`Convergence' Revisited

Change brings American-Soviet similarities, but change has hazards

BACK in the 1950s, when Nikita Khrushchev began to de-Stalinize, some American scholars advanced a theory that Soviet and Western societies would ultimately become somewhat similar. They called it the theory of convergence. Mr. Khrushchev failed, and the theory was quickly hooted down. What! - the Kremlin turn toward democracy? The United States accept socialist ideas? Ridiculous! Weren't we sworn enemies? One carried a banner labeled ``communism,'' the other carried a banner labeled ``free enterprise.'' Both labels were misleading. The Soviet Union wasn't communist, even by its own theory. And capitalism wasn't always enterprising - or free.

There were indeed deep differences, especially differences between democracy and dictatorship. But instead of focusing on those distinctions, many of us closed our eyes to the thought that socialism could possibly become democratic or that capitalism could include dictatorships. We preferred handy, if careless, labels, equating the economic with the political system.

Let me make a prediction: The convergence theory is going to make a comeback.

I need hardly describe the swift changes going on in the Eastern bloc. Read the headlines.

Our own society also has changed more than we realize. The most drastic changes started during the Great Depression of the 1930s. Just as Mikhail Gorbachev is now experimenting with reforms, borrowing ideas from our society, so President Roosevelt experimented with reforms in the '30s, adapting practices from other nations.

President Roosevelt and his successors introduced social security and government intervention in the economy. Rural electrification - which had been a dream of Lenin. Public works. Public housing. Government grants for education and the arts. State insurance for banks, and state control over their solvency - more or less. Government insurance of home mortgages and student loans. Health insurance. We are discovering day care for working mothers. And so on and on.

In short, Americans have been adapting their system and their society freely, flexibly. It's our way. Now the Soviets are at last beginning to break their rigid mold and are trying to adapt their society to modern needs.

Does it follow that they will become capitalist, or that we will adopt a communist economy? No. Our histories, our geography, our economic circumstances, and our cultures differ. But the differences may lessen, and with them the hostility.

This is the long view. It is the view that Mr. Gorbachev referred to in his book ``Perestroika'' when he said the French Revolution encompassed not just the fall of the Bastille and the overthrow of the monarchy, but decades of ups and downs and civil war and social evolution to work out our principles of freedom, law, and democracy. It is the view of the Russian Revolution as encompassing not the fall of the czar and the Bolshevik seizure of power, but many decades of ups and downs and civil war and social evolution as Soviet society evolves.

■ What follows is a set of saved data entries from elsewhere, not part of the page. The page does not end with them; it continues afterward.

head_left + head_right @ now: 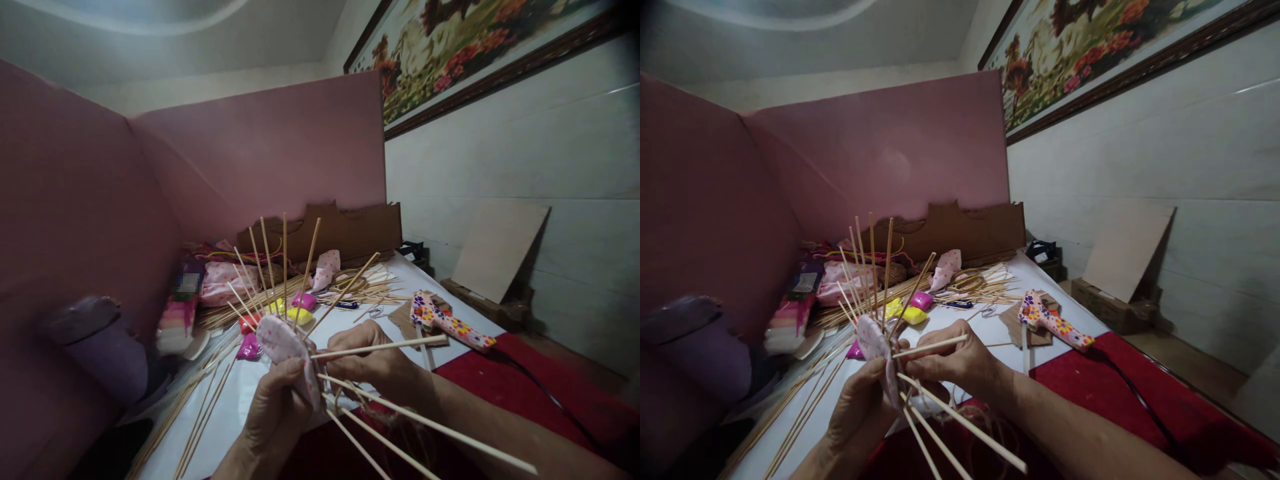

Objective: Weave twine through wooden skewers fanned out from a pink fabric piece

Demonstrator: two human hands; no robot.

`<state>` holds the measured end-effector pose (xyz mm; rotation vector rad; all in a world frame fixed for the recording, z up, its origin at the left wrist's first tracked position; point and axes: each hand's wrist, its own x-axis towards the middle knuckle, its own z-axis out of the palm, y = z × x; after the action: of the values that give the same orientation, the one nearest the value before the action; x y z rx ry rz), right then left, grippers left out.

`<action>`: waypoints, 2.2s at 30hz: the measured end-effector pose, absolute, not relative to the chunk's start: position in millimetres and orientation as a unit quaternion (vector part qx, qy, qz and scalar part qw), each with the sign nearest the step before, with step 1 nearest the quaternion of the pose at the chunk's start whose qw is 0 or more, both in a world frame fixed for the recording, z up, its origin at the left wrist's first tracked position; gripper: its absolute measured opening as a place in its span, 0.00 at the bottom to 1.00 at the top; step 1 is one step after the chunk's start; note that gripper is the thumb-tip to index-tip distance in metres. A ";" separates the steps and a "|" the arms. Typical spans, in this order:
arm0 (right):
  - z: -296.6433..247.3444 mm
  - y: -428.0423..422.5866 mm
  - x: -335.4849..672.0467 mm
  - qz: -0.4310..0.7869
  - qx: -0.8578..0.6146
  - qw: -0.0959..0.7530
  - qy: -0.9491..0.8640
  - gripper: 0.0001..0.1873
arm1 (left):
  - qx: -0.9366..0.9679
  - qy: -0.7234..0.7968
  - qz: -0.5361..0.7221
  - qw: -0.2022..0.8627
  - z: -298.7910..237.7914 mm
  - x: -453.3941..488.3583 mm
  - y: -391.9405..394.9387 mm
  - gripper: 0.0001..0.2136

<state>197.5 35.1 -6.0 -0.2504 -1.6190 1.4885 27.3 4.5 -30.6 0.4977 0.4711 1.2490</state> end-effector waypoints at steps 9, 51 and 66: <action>-9.5 37.5 196.8 0.592 -0.109 0.448 -0.661 0.11 | 0.222 0.225 0.574 0.755 -17.0 38.1 0.5 0.05; -19.6 51.3 190.5 0.726 -0.141 0.415 -0.529 0.15 | 0.180 0.292 0.654 0.674 -8.5 45.8 12.3 0.09; -24.0 68.9 207.5 0.767 -0.129 0.267 -0.569 0.14 | 0.160 0.295 0.745 0.577 5.0 20.8 22.0 0.11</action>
<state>207.5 68.9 -24.0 -0.3472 -1.5355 2.0712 20.8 22.0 5.0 0.3740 0.6899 1.7427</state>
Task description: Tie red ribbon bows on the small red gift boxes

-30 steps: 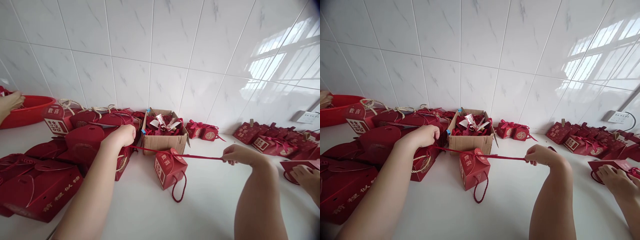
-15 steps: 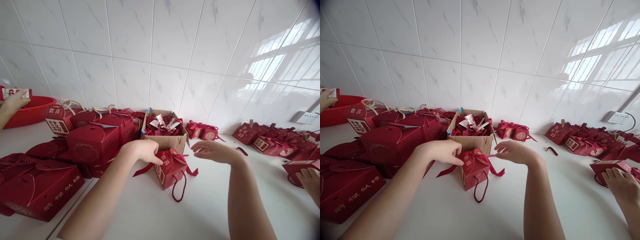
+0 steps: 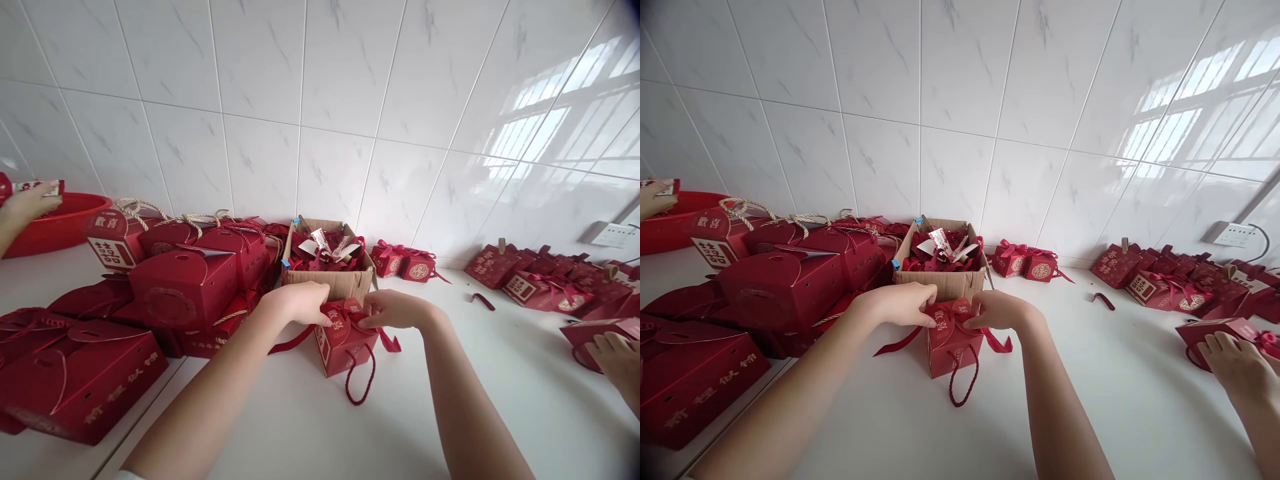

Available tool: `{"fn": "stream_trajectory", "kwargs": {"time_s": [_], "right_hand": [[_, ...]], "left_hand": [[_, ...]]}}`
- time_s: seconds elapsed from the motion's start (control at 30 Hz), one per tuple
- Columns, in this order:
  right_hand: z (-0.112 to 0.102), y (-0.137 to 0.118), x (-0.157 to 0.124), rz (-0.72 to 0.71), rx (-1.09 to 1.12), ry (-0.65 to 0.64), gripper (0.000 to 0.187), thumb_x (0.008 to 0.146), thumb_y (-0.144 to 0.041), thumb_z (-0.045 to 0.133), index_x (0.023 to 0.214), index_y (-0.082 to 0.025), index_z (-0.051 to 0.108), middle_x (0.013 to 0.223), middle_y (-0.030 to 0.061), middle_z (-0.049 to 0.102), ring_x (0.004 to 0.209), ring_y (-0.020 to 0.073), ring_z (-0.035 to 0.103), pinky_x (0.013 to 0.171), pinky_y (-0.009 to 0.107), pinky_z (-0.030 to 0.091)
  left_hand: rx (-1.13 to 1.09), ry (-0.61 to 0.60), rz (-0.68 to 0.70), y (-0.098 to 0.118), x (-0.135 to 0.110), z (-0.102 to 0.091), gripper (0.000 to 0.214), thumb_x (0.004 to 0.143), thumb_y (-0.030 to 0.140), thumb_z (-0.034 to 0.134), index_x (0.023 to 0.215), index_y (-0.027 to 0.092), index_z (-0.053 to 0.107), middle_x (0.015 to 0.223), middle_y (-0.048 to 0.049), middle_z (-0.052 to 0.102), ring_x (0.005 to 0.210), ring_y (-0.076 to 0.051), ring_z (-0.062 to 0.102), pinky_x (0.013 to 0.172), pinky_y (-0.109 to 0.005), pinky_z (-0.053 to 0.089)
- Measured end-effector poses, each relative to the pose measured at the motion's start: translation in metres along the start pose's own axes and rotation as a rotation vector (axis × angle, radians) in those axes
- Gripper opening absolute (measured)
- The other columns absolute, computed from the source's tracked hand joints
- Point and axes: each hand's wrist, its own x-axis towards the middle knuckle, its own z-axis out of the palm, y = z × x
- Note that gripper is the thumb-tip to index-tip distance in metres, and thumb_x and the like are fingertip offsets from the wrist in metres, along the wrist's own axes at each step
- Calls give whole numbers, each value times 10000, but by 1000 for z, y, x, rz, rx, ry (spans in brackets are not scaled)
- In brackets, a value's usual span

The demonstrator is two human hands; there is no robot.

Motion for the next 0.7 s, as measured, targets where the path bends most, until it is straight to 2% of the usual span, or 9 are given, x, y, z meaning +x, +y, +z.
{"fn": "stream_trajectory", "kwargs": {"time_s": [0.23,0.53,0.7], "right_hand": [[-1,4,2,-72,56,-48,321,748,-475,568,651,-200,434,626,-34,452,547,101,372,485,238,264],[-3,15,2,-50,179,-65,360,756,-522,561,642,-194,464,612,-39,503,549,96,426,503,221,307],[-5,16,0,-51,158,-38,353,773,-517,535,637,-198,472,606,-39,493,548,102,427,506,229,301]], "left_hand": [[8,-25,112,0,7,3,221,747,405,551,688,201,489,782,-20,597,557,-139,455,498,-269,295],[-9,-36,124,-5,7,2,270,719,396,585,619,202,427,661,12,509,504,-122,380,495,-271,269],[-35,-28,141,-9,8,2,348,725,454,567,565,198,393,582,18,451,472,-117,338,488,-279,239]]}}
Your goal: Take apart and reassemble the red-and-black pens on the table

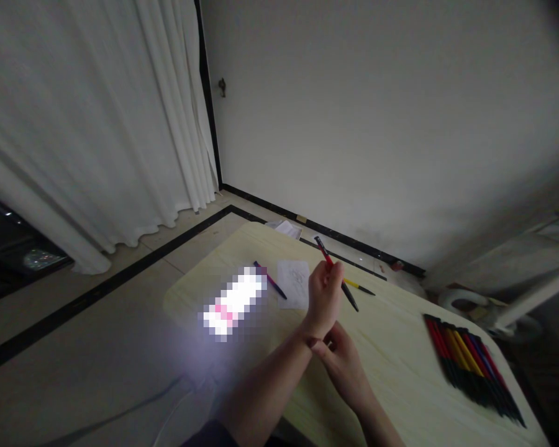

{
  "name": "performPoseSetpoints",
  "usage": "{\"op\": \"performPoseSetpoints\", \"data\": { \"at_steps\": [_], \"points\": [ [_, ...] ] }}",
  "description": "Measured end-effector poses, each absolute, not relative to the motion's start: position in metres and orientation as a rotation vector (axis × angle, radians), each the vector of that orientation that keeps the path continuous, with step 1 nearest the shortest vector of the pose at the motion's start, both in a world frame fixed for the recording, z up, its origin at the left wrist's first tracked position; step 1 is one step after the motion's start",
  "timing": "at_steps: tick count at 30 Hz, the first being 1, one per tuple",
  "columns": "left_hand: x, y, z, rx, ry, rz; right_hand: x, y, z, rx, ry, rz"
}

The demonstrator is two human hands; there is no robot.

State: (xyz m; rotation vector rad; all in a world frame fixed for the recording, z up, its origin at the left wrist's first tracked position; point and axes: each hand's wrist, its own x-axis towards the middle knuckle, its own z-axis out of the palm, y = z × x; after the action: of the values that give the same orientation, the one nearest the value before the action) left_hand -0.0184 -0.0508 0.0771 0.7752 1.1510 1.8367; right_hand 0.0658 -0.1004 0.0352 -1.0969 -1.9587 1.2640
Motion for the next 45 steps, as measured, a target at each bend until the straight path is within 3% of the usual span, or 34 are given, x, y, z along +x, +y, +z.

In its 70 years we have seen the Soviet Union evolve from Stalin's prison-camp era through decades of forced industrialization to the present upheavals. One of the most striking examples of the changes was the miners' strike this year. It began when miners came up to wash at the end of a shift, but there was no soap. It spread from one mine to a whole Siberian coal field and finally to fields across the country. In Siberia, the miners simply took over the local administration, forming their own police to keep order, shutting the liquor shops, and distributing food and funds.

That ordinary Russian working people could run things democratically and peaceably, telling the officialdom to cooperate or get out of the way, was as hopeful a sign as almost anything that has happened.

Instead, because of our preoccupation with free enterprise, many Americans see the rise of a handful of entrepreneurs as a touchstone of Soviet reform. Family farming is one thing; it is essential if the Soviet Union is ever to be able to feed itself; and the introduction of American know-how by our great corporations is also important as a spur to real enterprise in the USSR. But the small-scale middlemen who have appeared on the Soviet scene thus far, catering particularly to foreigners in expensive new restaurants - these are only a poor shadow of free capitalism. Among most Soviet citizens, who cannot afford the goodies they offer, these entrepreneurs have evoked only scorn and even hatred. The real hope lies not with them, but with the miners.

The real danger, too. Pent-up frustration can produce anarchy or worse among the working people. There are no guarantees of what may emerge under stress, and the strain under which the Soviet people are laboring is growing daily. They face a long, painful process of change.

During the Depression Soviet ideologues and leaders triumphantly proclaimed that capitalism was collapsing and socialism had won. Today Americans proclaim triumphantly that communism is collapsing and capitalism has won. In our common preoccupation, then and now, with a contest between ideologies or economic systems, both of us have overlooked a great danger - that nations under stress are loose cannons.

We know what happened in Germany, Italy, and Japan under the stress of capitalism's hard times in the '30s. Happily, America produced a Franklin Roosevelt. Now, under the strain of communism's hard times, the Soviet Union has brought forth a Gorbachev. But in our glee at the ``collapse of communism'' and ``the triumph of our side'' we may be forgetting the dangers inherent in the strain the Soviet people face. Better to try to mitigate it as much as we can - for our own sake - than to boast of our victory. Social evolution isn't football. Maybe it's convergence.